Random Controlled Differential Equations¶
Conference: ICLR 2026
OpenReview: https://openreview.net/forum?id=kHqt0ZSbKT
Code: https://github.com/FrancescoPiatti/RandomSigJax
Area: Time Series Modeling / Differential Equations / Reservoir Computing
Keywords: Time Series Classification, Controlled Differential Equations, Reservoir Computing, Signature Kernels, Random Features
TL;DR¶
By utilizing a large collection of Controlled Differential Equations (CDEs) / Rough Differential Equations (RDEs) with random parameters as a continuous-time reservoir and training only a final linear readout layer, a fast, scalable time-series classifier is obtained. It strictly converges to the "signature kernel" in the infinite-width limit, preserving the inductive bias of path signature methods while eliminating the overhead of explicit signature calculation and kernel matrix inversion.
Background & Motivation¶
Background: Modern time-series learning follows two complementary mainlines. One is Controlled Differential Equations (CDEs): sequences are viewed as driving paths \(x:[0,T]\to\mathbb{R}^d\), allowing a hidden state to evolve "controlled" by this path. This is the continuous-depth limit of Residual Networks and the unified perspective of Deep State Space Models (S4, Mamba); Neural CDEs further parameterize vector fields with neural networks to learn from data. The other is Path Signatures: iterated integral sequences of paths that linearize CDE solution maps and induce signature kernels with universality and stability guarantees.
Limitations of Prior Work: While signatures and signature kernels are theoretically elegant, they are computationally expensive at high truncation orders. Signature feature dimensions explode exponentially with the order, and signature kernels require constructing and inverting large Gram matrices, which becomes a bottleneck as the number of samples increases. Learnable methods like Neural CDEs require full backpropagation training, which is costly.
Key Challenge: Path methods with high expressivity (signature kernels, Neural CDEs) have high training/inference costs, while low-cost methods often lack the proper inductive bias for path data. In other words, there is a trade-off between "signature-level expressivity" and "reservoir-level training efficiency".
Goal: Construct a class of random feature models tailored for path data that simultaneously satisfy three criteria: (1) preserve the continuous-time structure of CDEs; (2) have clear kernel/statistical limits in the infinite-width regime (not black-box random networks); (3) require training only a linear readout, making them lightweight and scalable.
Key Insight: The authors borrow ideas from reservoir computing: using a large, randomly initialized and untrained dynamical system as a feature extractor, learning only the final linear readout layer.

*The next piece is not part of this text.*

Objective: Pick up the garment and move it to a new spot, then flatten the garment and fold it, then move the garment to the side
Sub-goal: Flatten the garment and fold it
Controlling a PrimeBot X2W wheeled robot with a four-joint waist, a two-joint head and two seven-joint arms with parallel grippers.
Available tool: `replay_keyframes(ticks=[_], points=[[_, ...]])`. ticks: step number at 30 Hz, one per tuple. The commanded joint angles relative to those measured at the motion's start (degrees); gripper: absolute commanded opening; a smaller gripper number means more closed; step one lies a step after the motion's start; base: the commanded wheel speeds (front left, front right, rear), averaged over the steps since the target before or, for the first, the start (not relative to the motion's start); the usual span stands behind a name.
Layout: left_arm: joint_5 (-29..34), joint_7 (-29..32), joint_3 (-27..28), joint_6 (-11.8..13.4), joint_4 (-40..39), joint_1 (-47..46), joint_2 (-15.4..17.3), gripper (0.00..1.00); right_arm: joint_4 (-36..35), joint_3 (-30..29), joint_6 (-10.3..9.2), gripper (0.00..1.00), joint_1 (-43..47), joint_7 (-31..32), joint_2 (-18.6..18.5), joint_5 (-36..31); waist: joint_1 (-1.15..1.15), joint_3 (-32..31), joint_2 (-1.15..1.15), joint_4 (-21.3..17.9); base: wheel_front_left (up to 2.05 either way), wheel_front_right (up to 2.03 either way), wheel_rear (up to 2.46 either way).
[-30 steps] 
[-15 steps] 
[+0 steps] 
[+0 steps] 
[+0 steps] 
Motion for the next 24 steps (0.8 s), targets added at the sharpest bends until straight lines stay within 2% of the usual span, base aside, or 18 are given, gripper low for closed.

The key observation is that if this random dynamical system itself is a CDE with random parameters (Cirone et al. 2023 proved the infinite width-depth limit of a random controlled ResNet is exactly the signature kernel), it naturally inherits the signature inductive bias while only requiring readout training.
Core Idea: Use "randomly parameterized CDE / Rough DE reservoirs + linear readout" to replace explicit signature computation, and prove that the infinite-width limit is the (RBF-lifted / Rough) signature kernel, thereby unifying random feature reservoirs, continuous-time deep architectures, and path signature theory within a single framework.
Method¶
Overall Architecture¶
The paper provides a framework for "turning signature kernels into random feature reservoirs." The input is a time-series path \(x\), and the output is its classification label. The core pipeline is: (Optional) Lift the path → Use it to drive a random parameter differential equation reservoir → Obtain \(N\)-dimensional path-dependent features → Train a linear readout on the features only. The random matrices \(A_i\sim\xi_N\) (standard Gaussian) in the reservoir remain frozen throughout, so training costs are almost entirely from the final linear regression.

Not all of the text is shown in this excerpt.